Manusia tanpa cipta akan merosot sampai ke kakinya sendiri, lalu melata sampai jadi hewan yang tak mengubah apa pun. Satu kutipan kalimat yang melekat dari Pramoedya Ananta Toer ini kerap kali mengingatkan saya bahwa manusia sepatutnya memaksimalkan daya dan upaya agar keberadaannya tak sia-sia di muka bumi. Kiprah Chelsea Islan sesungguhnya tak bisa hanya dinilai dari apa yang terlihat di depan kamera. Sepak terjangnya turut terukir di wilayah aktivisme.
Tahun 2016, Chelsea bersama kawan-kawannya mendirikan Youth of Indonesia, komunitas yang berbasis pada nilai nasionalisme, edukasi, dan pemberdayaan kaum muda. “Saya melihat ada banyak anak muda Indonesia yang melupakan identitasnya sebagai bangsa Indonesia. Tak ada yang salah dengan menimba ilmu di luar negeri, namun alangkah mulianya jika kita sudi kembali ke negeri sendiri demi memajukan Indonesia menjadi bangsa yang besar. Saya sangat berharap komunitas ini bisa menjadi wadah bagi anak- anak muda Indonesia untuk beropini, berkarya, dan berkontribusi untuk Indonesia, termasuk mengamalkan nilai-nilai Pancasila dalam keseharian,” tutur Chelsea.

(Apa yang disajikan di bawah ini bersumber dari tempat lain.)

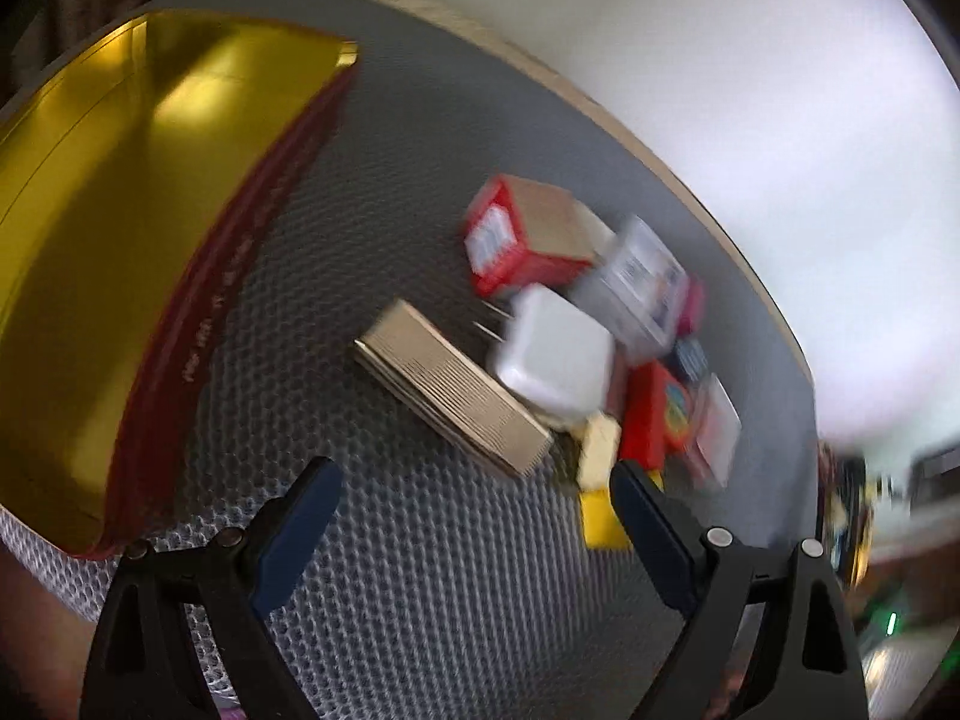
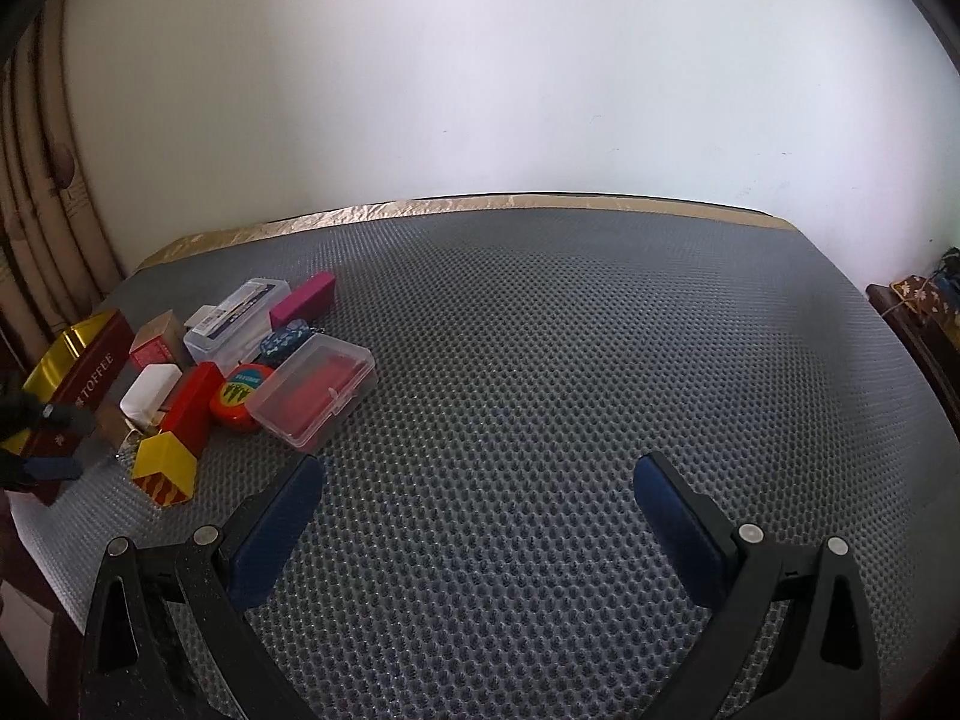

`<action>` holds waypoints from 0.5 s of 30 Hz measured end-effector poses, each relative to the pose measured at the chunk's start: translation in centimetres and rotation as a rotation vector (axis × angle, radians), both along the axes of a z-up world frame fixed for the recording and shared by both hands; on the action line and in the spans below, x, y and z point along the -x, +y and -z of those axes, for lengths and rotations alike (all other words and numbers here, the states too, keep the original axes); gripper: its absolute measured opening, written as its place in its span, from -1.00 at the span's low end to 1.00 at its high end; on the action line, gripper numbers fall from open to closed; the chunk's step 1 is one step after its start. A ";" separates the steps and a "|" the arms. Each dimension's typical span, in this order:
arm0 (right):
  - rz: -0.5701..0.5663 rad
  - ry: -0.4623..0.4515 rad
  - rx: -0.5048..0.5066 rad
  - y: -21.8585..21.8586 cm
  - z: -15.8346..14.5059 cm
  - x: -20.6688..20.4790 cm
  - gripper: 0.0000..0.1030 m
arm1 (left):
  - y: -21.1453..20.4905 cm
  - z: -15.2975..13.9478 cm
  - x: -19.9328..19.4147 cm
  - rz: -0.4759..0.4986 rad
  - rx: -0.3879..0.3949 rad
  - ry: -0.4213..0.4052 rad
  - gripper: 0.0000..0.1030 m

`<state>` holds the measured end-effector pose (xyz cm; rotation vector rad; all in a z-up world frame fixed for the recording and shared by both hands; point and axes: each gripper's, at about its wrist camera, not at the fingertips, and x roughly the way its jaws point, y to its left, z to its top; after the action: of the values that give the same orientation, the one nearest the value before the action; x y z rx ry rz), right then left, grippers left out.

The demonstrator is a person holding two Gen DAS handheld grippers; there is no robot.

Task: Organize rigid objects
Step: 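Reach the left tool toward the gold ribbed lighter beside the tin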

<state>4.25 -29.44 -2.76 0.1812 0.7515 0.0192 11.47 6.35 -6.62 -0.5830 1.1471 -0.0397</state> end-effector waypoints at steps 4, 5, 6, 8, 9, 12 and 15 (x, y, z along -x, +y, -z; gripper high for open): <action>-0.013 0.000 -0.008 0.1 0.1 -0.1 1.00 | 1.0 0.5 -0.7 -0.117 0.026 0.057 0.82; -0.016 0.001 -0.009 0.2 0.1 -0.1 1.00 | 1.5 0.7 -0.6 -0.157 0.040 0.069 0.81; -0.019 0.002 -0.011 0.2 0.1 -0.2 1.00 | 1.8 0.8 -0.4 -0.186 0.050 0.070 0.81; -0.022 0.004 -0.020 0.1 0.2 -0.3 1.00 | 2.3 0.5 -0.1 -0.227 0.043 0.076 0.81; -0.023 0.006 -0.023 0.1 0.2 -0.3 1.00 | 2.6 0.5 0.0 -0.252 0.040 0.083 0.81; -0.027 0.020 -0.045 -0.1 0.5 -0.6 1.00 | 2.8 0.3 0.4 -0.296 0.013 0.114 0.81; -0.019 0.031 -0.072 -0.5 0.7 -0.8 1.00 | 1.9 0.0 0.0 -0.268 -0.072 0.168 0.81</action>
<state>5.09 -29.93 -3.50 0.2438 0.7838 0.0613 11.44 8.29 -6.65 -0.6809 1.2186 0.2837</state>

Merasa menjadi orang Indonesia barangkali bisa menjadi bekal ideologi yang mampu menguatkan kita melewati hari-hari di tengah situasi genting belakangan ini. Chelsea berujar, “Ada banyak informasi tidak akurat dan berita-berita buruk yang bikin imunitas malah kian memburuk dan pandemi tak kunjung usai. Semua orang harus mengambil peran. Pemerintah mesti berpihak pada rakyatnya dan kita, warga Indonesia, harus berpegang pada nilai-nilai kemanusiaan. Mematuhi protokol kesehatan, menertibkan diri sendiri, sekaligus bijak menggunakan media sosial. Bagi saya, menjadi orang Indonesia adalah sebuah kebanggaan. Negeri dengan 17.000 pulau dan jumlah penduduk terbesar ke-4 di dunia. Ada ratusan etnis, lebih dari 600 bahasa daerah, serta berbagai agama di Indonesia. Keragaman ini harmonis dalam satu ikatan nilai kebangsaan, Bhineka Tunggal Ika. Maka bagaimana mungkin kita tidak bangga menjadi orang Indonesia?”

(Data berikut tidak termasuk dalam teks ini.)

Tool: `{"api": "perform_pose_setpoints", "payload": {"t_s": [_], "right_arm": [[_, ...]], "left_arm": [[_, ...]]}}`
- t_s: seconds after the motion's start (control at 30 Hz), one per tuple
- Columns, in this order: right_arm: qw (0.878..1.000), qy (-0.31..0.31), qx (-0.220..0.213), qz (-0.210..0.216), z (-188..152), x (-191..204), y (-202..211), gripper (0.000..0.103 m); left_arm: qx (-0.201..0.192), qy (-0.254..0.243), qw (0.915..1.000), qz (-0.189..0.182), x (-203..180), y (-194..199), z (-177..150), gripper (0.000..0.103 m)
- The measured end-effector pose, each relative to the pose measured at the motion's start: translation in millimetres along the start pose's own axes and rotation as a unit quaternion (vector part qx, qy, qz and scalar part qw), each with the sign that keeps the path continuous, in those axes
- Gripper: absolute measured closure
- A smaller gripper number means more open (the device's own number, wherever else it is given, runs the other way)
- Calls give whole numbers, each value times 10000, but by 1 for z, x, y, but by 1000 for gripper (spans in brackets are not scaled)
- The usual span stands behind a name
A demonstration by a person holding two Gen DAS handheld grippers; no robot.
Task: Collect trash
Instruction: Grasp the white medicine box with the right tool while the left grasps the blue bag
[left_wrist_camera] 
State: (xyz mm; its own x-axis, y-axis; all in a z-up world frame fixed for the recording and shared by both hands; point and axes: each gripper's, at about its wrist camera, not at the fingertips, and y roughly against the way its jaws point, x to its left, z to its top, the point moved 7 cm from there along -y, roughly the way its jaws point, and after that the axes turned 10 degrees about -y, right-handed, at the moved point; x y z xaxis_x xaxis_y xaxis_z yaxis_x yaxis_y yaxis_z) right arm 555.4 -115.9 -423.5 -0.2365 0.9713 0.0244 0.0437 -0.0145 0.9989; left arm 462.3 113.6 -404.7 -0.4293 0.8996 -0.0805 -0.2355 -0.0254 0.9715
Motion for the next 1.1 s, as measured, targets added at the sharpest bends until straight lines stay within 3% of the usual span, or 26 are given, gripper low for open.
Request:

Layaknya semua perang, perang melawan pandemi pun tak bisa dimenangkan seorang diri. Dalam situasi hari ini, memenangkan pertempuran adalah dengan membangun solidaritas, meningkatkan empati, dan mengerahkan segala upaya demi menjaga keselamatan diri dan orang-orang sekitar. Menuju peringatan 76 tahun kemerdekaan Indonesia, Chelsea Islan bercerita bahwa ia memaknai kemerdekaan dengan bertanggung jawab penuh atas dirinya sendiri.

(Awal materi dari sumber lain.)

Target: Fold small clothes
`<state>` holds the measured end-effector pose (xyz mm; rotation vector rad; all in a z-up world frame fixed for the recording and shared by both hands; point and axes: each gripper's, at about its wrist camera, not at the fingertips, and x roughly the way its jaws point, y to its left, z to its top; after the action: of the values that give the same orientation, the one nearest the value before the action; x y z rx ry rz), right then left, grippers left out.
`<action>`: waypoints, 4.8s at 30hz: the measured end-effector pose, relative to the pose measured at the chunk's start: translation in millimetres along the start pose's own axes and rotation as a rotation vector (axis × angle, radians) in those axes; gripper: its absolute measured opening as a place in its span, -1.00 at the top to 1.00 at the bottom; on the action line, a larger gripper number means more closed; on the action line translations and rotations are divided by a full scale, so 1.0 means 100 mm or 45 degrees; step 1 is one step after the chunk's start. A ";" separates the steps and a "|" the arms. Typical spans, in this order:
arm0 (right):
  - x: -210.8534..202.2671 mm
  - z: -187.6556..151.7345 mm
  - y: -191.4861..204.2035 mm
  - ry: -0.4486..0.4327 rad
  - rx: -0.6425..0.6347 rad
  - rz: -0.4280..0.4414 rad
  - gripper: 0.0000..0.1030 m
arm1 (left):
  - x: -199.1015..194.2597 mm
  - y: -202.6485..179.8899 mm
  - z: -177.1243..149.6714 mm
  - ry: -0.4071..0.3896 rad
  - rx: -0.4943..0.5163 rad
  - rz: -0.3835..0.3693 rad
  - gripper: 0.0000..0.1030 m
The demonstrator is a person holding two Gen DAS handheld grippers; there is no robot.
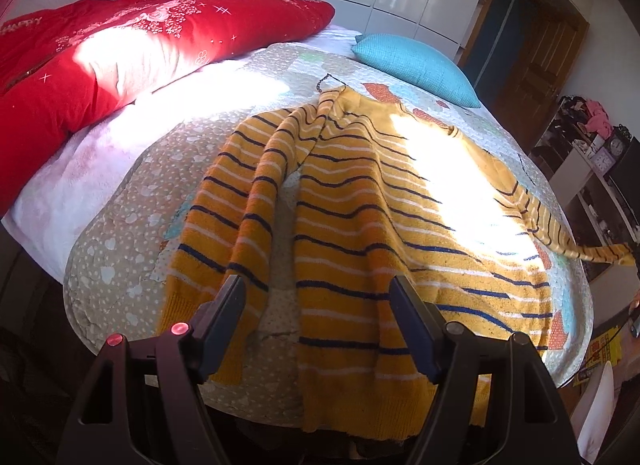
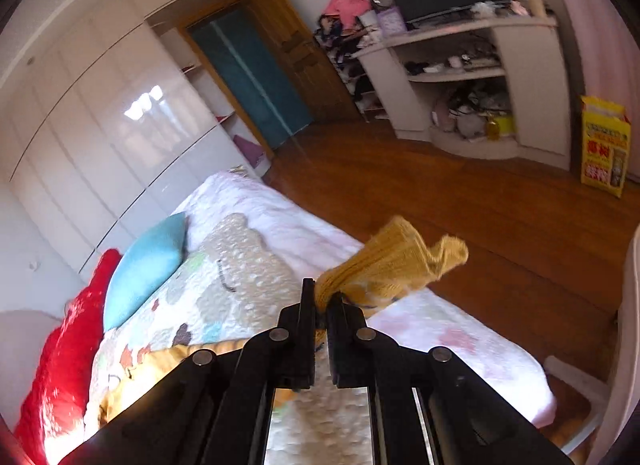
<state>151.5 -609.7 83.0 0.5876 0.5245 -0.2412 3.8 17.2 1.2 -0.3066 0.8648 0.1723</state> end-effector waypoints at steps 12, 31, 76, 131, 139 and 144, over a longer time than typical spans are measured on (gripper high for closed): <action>1.02 -1.51 3.38 0.445 -0.574 0.548 0.90 | -0.14 0.60 -0.11 -0.085 -0.125 -0.013 -0.43; 1.81 -3.56 4.76 0.844 -1.008 0.554 0.71 | -0.11 1.48 -0.31 -0.082 -0.405 0.039 -0.44; -0.36 -1.88 4.84 0.356 -1.508 0.676 0.82 | -0.18 1.10 0.25 -0.147 -0.323 -0.055 -0.47; 2.81 -3.34 5.32 1.064 -1.177 0.623 0.86 | 2.24 -0.19 1.57 -0.059 -0.016 -0.085 -0.14; 2.92 -3.80 5.93 0.985 -1.437 0.502 0.72 | 2.22 -0.21 1.56 -0.062 -0.015 -0.077 -0.14; 2.61 -3.09 5.66 0.917 -1.234 0.558 0.21 | 2.21 -0.21 1.55 -0.061 -0.019 -0.083 -0.15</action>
<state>451.8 10.7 -12.8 -0.2015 1.0855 0.6530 262.3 55.0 -70.7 -0.3427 0.8055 0.1249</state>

“Mustahil ingin mengontrol orang lain, namun kita selalu bisa mengendalikan diri sendiri, fokus menyalakan cahaya terang ketimbang sibuk mengutuki gelap. Sebab kita butuh lebih banyak orang yang cinta dan peduli dengan Indonesia. Dan kepedulian itu tidak harus ditunjukkan dengan masuk parlemen dan duduk di kursi politik. Saya sendiri memilih bergerak di wilayah komunitas yang cenderung lebih netral dan bebas dari banyak kepentingan. Dari gerakan akar rumput, kita bisa bersama-sama bergerak menciptakan perubahan baik untuk Indonesia,” tutup Chelsea.